What you print must match the data line for line.

=======

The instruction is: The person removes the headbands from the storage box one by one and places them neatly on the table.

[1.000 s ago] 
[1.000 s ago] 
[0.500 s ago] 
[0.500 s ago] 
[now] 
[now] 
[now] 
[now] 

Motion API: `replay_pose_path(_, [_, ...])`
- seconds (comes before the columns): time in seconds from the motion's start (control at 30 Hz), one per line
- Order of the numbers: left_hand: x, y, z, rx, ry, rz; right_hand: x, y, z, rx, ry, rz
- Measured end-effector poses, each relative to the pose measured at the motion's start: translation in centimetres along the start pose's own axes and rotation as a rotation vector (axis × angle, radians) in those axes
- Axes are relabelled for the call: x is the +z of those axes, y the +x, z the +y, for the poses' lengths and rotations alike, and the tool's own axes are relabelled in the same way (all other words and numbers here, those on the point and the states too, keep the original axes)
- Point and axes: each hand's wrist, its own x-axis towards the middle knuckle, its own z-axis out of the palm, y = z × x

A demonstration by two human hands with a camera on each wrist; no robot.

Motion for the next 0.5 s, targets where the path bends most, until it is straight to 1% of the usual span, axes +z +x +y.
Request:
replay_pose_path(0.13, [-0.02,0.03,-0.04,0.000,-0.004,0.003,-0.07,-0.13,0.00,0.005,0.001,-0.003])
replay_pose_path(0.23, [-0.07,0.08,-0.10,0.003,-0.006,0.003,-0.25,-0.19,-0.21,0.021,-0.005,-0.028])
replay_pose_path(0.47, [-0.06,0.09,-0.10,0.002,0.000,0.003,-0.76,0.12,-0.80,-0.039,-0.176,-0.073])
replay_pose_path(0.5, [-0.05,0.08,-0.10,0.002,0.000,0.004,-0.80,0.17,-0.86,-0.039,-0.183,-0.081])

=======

**SOLUTION TO THIS TASK:**
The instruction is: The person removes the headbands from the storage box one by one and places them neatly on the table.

[1.000 s ago] 
[1.000 s ago] 
[0.500 s ago] 
[0.500 s ago] 
[now] 
[now] 
[now] 
[now] 

Motion API: `replay_pose_path(_, [_, ...])`
- seconds (comes before the columns): time in seconds from the motion's start (control at 30 Hz), one per line
- Order of the numbers: left_hand: x, y, z, rx, ry, rz; right_hand: x, y, z, rx, ry, rz
- Measured end-effector poses, each relative to the pose measured at the motion's start: translation in centimetres along the start pose's own axes and rotation as a rotation vector (axis × angle, radians) in those axes
- Axes are relabelled for the call: x is the +z of those axes, y the +x, z the +y, for the poses' lengths and rotations alike, and the tool's own axes are relabelled in the same way (all other words and numbers here, those on the point and the states too, keep the original axes)
- Point and axes: each hand's wrist, its own x-axis towards the middle knuckle, its own z-axis out of the palm, y = z × x

A demonstration by two human hands with a camera on each wrist; no robot.

Motion for the next 0.5 s, targets where the path bends most, until it is straight to 1% of the usual span, axes +z +x +y.
Request:
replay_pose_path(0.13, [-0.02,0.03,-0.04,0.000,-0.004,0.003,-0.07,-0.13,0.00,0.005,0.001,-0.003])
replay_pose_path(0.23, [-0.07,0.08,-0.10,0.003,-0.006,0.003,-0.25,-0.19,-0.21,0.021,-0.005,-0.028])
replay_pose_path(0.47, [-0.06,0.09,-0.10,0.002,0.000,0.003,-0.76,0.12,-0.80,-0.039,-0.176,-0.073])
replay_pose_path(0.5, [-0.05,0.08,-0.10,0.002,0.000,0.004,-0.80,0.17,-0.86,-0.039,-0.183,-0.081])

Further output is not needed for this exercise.